Microsoft — Phi (Small Language Models)
Microsoft's Phi family focuses on efficiency at small scale:
- Phi-3 Mini (3.8B) — Runs on phones; strong reasoning per parameter
- Phi-3 Small (7B) / Medium (14B) — Strong coding; can run on laptop GPU
- Phi-4 — Improved quality; strong on STEM tasks for its size
Phi's niche: Edge deployment (Android, iOS, embedded), offline applications, environments where even a 7B model is too large.
Alibaba — Qwen (Multilingual Open Models)
Qwen (from Alibaba Cloud) is the leading open-weight model family for multilingual tasks, especially Chinese and Asian languages:
- Qwen2.5 7B / 14B / 32B / 72B — Strong instruction-following, coding, and math at each size tier
- Qwen2.5-Coder — Code-specialised variant; competitive with DeepSeek-Coder
- QwQ-32B — Reasoning-capable model comparable to some o1 tasks
Qwen's niche: Applications serving Chinese or East Asian markets; base models for DeepSeek-R1 distillation (R1's distilled models use Qwen2.5 as the base architecture).
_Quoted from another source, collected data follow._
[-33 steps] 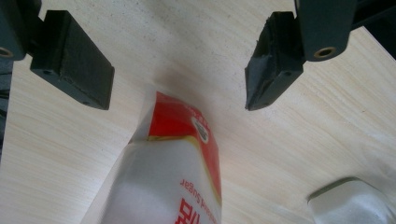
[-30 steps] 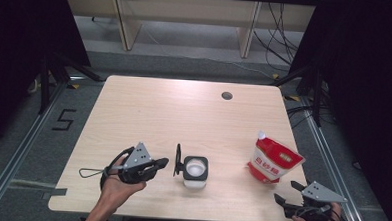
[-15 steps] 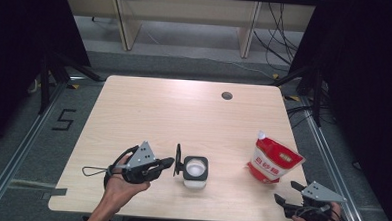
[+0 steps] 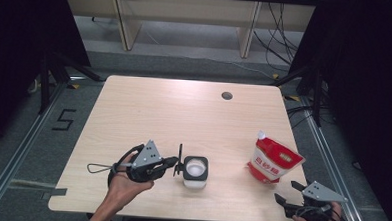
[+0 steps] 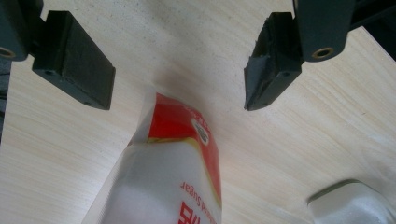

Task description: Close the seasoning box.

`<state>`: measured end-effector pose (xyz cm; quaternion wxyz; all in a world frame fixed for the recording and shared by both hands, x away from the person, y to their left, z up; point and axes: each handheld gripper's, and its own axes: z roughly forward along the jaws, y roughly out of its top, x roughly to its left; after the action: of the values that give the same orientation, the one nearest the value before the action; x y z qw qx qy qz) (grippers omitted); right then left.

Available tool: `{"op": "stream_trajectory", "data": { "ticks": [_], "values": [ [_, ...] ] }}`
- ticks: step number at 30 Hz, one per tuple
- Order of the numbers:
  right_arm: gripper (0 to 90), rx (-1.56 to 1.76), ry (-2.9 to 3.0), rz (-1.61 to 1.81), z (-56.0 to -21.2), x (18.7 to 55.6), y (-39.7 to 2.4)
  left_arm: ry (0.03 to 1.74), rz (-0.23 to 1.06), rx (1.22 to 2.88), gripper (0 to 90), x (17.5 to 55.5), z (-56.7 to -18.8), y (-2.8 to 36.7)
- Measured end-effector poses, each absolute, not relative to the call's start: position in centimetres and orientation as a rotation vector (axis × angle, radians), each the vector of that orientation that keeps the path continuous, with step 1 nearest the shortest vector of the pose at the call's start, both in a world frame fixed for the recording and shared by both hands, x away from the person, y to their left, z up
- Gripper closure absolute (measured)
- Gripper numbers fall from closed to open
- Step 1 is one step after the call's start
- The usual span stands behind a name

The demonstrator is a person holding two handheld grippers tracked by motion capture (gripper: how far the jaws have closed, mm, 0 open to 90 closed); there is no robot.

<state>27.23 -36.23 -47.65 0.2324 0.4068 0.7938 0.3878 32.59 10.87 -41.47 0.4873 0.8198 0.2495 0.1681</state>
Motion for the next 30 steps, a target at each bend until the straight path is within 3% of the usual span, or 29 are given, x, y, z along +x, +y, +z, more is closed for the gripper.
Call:
{"op": "stream_trajectory", "data": {
  "ticks": [30],
  "values": [
    [25.6,1.122,2.187,1.071,-47.7,27.2,-36.2,0.555,0.33,2.071,89.1,33.5,-43.5,6.4]
  ]
}}
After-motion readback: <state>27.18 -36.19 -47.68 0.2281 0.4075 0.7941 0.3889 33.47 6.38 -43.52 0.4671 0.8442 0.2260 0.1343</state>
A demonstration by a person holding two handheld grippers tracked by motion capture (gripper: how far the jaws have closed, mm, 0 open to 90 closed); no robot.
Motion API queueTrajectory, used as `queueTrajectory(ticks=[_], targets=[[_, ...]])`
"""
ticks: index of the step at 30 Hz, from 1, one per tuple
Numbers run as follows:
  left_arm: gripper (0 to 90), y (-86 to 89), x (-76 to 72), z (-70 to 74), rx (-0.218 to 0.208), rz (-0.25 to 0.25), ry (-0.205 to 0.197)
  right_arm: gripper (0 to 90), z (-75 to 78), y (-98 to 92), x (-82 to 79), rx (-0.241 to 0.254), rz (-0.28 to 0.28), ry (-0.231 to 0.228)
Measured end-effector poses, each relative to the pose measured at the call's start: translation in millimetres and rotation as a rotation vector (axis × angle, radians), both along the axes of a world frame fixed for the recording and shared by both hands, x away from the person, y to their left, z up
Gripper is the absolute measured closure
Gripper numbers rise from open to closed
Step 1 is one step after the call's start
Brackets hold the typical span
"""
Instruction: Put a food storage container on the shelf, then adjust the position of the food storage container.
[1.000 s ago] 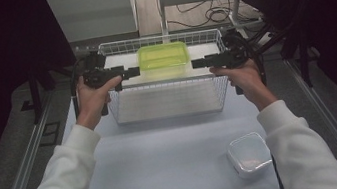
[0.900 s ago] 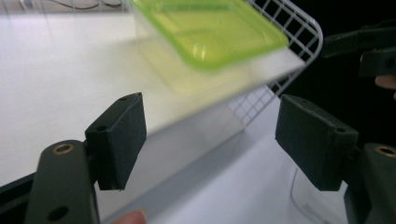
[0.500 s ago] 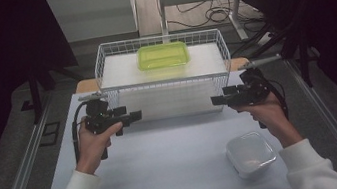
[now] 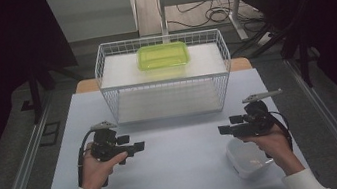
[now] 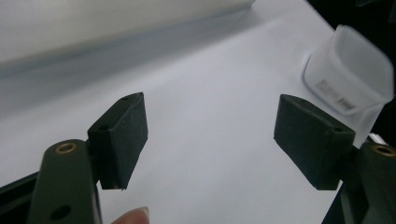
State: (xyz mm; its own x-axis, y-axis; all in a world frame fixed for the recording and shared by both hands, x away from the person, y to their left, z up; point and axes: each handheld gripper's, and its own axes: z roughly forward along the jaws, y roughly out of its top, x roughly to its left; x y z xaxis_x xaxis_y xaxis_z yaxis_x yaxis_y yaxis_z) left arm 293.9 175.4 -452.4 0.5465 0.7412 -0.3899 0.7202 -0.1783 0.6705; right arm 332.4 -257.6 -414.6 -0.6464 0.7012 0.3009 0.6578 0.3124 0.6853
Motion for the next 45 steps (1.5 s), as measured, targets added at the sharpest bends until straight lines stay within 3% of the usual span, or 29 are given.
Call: queueTrajectory(ticks=[9, 26, 38, 41, 45], targets=[[25.4, 4.9, -1.1, -8.5, -0.003, 0.018, 0.027, 29.2, -11.4, -9.1, -4.7, -0.024, -0.013, 0.015], [24.1, 0.5, -4.8, -7.4, -0.01, 0.018, 0.03, 30.3, -5.1, -24.2, -18.3, -0.079, -0.042, -0.008], [23.1, -1.5, -8.9, -8.4, 0.002, 0.016, 0.035, 32.8, -5.5, -67.3, -46.6, -0.101, -0.143, -0.003], [23.1, -2.1, -10.2, -8.8, 0.002, 0.009, 0.035, 36.9, -8.0, -82.5, -55.3, -0.127, -0.2, 0.004], [23.0, -2.2, -10.3, -9.0, 0.001, 0.007, 0.038, 48.6, -13.7, -98.1, -66.5, -0.177, -0.229, 0.027]])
Reading Model Naming Conventions
Common patterns you'll encounter across families:
- Size suffix (7B, 70B, 405B) — Billions of parameters. Larger = more capable but more compute to run
- Instruct / Chat / Base — "Instruct" or "Chat" = fine-tuned to follow instructions. "Base" = raw pre-trained weights (not for end users)
- Q4, Q8 (quantisation) — Weight precision reduced to save memory. Q4 = 4-bit; sacrifices some quality for much smaller file size
- GGUF — File format for local inference via llama.cpp/Ollama
- MoE (Mixture of Experts) — Total params / Active params notation (e.g., 8x7B = 8 experts of 7B each; only 2 active per token = 14B active)
Checklist: Do You Understand This?
- What is OpenAI's o-series and how does it differ from the GPT series?
- What is Claude's main differentiator versus GPT-4o for production use cases?
- When would you choose Gemini over Claude or GPT-4o?
- What does "open-weight" mean in the context of Llama 4 or Qwen?
- Why did DeepSeek-R1's release matter beyond just being another model?
- What does "Q4" mean in a model file name?